Location
- 124 North Maple Street Enfield, Connecticut 06082 United States 42°00′02″N 72°32′28″W﻿ / ﻿42.0006918°N 72.5412179°W

Information
- School type: Public High School
- Opened: 1971-2016 (closed)
- School district: Enfield Public Schools
- CEEB code: 70179
- Principal: Paul Newton
- Staff: 15.2 (FTE) (as of 2005-06)
- Teaching staff: 84.4 (FTE) (as of 2007-08)
- Grades: 9-12
- Enrollment: 1,156 (as of 2007-08)
- Student to teacher ratio: 13.7 (as of 2007-08)
- Colors: Black, White, and Columbia Blue
- Slogan: Responsible Citizens - Lifelong Learners
- Athletics conference: Central Connecticut Conference
- Team name: Falcons
- Publication: Falcon's Nest
- Newspaper: "Enrico's Inquirer"
- Yearbook: Traces
- Website: Enrico Fermi Homepage
- Enrico Fermi High School

= Enrico Fermi High School =

Former high school in Connecticut

Enrico Fermi High School (defunct) was a high school located in Enfield, Connecticut, and closed when it consolidated with Enfield High School in 2016. The Enrico Fermi name was transferred to a wing of the Enfield High School building, and the original building is now known as the Enfield Municipal Annex.

==Overview==
Enrico Fermi High School was established in 1971. It previously served the Enfield community along with Enfield High School as one of the town's two high schools.

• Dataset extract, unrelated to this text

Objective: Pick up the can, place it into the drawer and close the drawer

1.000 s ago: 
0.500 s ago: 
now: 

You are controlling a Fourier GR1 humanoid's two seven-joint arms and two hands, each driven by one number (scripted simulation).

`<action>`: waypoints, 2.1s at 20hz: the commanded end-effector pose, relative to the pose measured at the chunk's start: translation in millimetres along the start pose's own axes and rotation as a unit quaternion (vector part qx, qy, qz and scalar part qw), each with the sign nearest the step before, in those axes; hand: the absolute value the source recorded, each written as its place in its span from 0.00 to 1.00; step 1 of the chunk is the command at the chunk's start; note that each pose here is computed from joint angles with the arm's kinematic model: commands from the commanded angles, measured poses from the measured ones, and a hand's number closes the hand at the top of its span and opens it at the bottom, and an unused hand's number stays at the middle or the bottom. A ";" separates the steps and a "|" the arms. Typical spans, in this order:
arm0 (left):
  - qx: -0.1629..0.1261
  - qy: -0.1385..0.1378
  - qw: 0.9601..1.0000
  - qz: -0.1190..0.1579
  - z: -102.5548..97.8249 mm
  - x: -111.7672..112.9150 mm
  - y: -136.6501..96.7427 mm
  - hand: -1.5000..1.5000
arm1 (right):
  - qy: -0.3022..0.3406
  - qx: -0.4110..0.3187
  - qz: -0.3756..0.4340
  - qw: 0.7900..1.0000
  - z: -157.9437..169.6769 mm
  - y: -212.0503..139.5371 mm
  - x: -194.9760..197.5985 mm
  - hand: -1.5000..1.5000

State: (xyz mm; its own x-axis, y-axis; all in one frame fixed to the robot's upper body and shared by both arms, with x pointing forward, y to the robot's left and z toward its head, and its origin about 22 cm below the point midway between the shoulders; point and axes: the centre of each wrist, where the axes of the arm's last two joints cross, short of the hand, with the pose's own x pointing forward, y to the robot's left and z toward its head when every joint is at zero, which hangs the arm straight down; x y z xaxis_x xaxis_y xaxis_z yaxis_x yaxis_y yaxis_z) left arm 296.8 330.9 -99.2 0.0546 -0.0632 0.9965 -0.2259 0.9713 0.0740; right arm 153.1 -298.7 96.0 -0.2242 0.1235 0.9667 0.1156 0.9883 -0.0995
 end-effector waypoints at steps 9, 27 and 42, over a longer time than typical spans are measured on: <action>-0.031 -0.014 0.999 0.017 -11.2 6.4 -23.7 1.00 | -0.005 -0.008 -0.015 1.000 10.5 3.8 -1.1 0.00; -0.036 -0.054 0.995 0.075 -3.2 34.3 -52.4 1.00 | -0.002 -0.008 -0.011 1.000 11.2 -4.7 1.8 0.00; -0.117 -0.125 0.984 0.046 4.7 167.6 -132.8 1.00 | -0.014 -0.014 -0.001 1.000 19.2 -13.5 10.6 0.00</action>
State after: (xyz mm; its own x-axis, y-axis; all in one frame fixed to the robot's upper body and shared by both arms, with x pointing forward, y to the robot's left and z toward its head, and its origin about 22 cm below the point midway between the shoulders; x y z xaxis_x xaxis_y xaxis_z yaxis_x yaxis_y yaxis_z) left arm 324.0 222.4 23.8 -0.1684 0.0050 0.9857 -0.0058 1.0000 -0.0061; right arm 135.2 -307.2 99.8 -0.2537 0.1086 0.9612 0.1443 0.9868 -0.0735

Fermi High School Yearbooks have been archived online and are available at no cost.

==Consolidation with Enfield High School==
In May 2010, it was voted that Enfield High School and Enrico Fermi High School would undergo a consolidation process as part of the restructuring and improvement plan of Enfield Public Schools. In November 2012, a town-wide referendum to appropriate $103 million for additions and renovations to Enfield High School overwhelmingly passed by a 2:1 margin. As a result of the consolidation Enrico Fermi High School was closed, resulting in yearly savings of $2 million, which paid for bonding for the renovations and additions to Enfield High School. The State of Connecticut provided more than 70% reimbursement for construction to Enfield High School, as well. Students from Enrico Fermi moved into the expanded high school after construction finished in 2017, with an expected town-wide high school enrollment of 1,500 students. Proposed uses of the vacated building included moving the middle school to the Enrico Fermi location or renovating the building as a town library/community center. The Enrico Fermi name was used as the name of the new STEAM wing of the expanded and renovated Enfield High School. In 2016, Enrico Fermi High School closed, and its students began attending Enfield High School. Since the consolidation the facility has been renamed the Enfield Municipal Annex, and is used for adult education & other services.

==History==
The school is named after Italian physicist Enrico Fermi. A 41 acre site for the school was purchased in February 1968 and a ground-breaking ceremony took place on September 14, 1968. The school opened for the 1971-72 school year with Mr. Anthony Torre as principal.

==Campus==
The building was designed by Charles "Ted" Bellingrath of Hartford firm Gibson von Dohlen and built by Fontaine Brothers of Springfield, MA.

For several years the fields were off limits and sports teams were required to drive to different locations in order to practice as harmful chemicals were found in the soil. The fields were redone and improved.
"The Work" consisted of remediation of approximately 41 acres of landscape area throughout the entire Fermi High School site. It was the intent of this project to cover the contaminated soil with new topsoil brought onto the site

==Curriculum==
The school offered a comprehensive college preparatory curriculum. Students participated in Advanced Placement courses, University of Connecticut Early College Experience courses, and vocational education offered both at the school and Asnuntuck Community College.

==Extracurricular activities==
Student groups and activities at Enrico Fermi High School included art club, badminton club, bowling club, chess club, dance team, Lamplighters drama, DECA, FBLA, Future Teachers Club, LEO Club, Mathletes, Model United Nations, National Honor Society, peer mediation, Buzz Robotics, science club, video game club, ski club, a string ensemble, student council, Jazz Ensemble, and yearbook.

The school's athletic teams, known as the Fermi Falcons, competed in the Central Connecticut Conference. Teams were fielded in baseball, basketball, cheerleading, cross country, field hockey, football, golf, ice hockey, indoor track, soccer, softball, swimming, tennis, track and field, volleyball, and wrestling. The school had a cross-town rivalry with Enfield High School, playing a football game on Thanksgiving Day. In all other sports they competed as well, with each school having their favored teams. For example, Fermi’s wrestling team historically beat Enfield’s, and Enfield High’s football team had not lost a football game to Fermi in many years.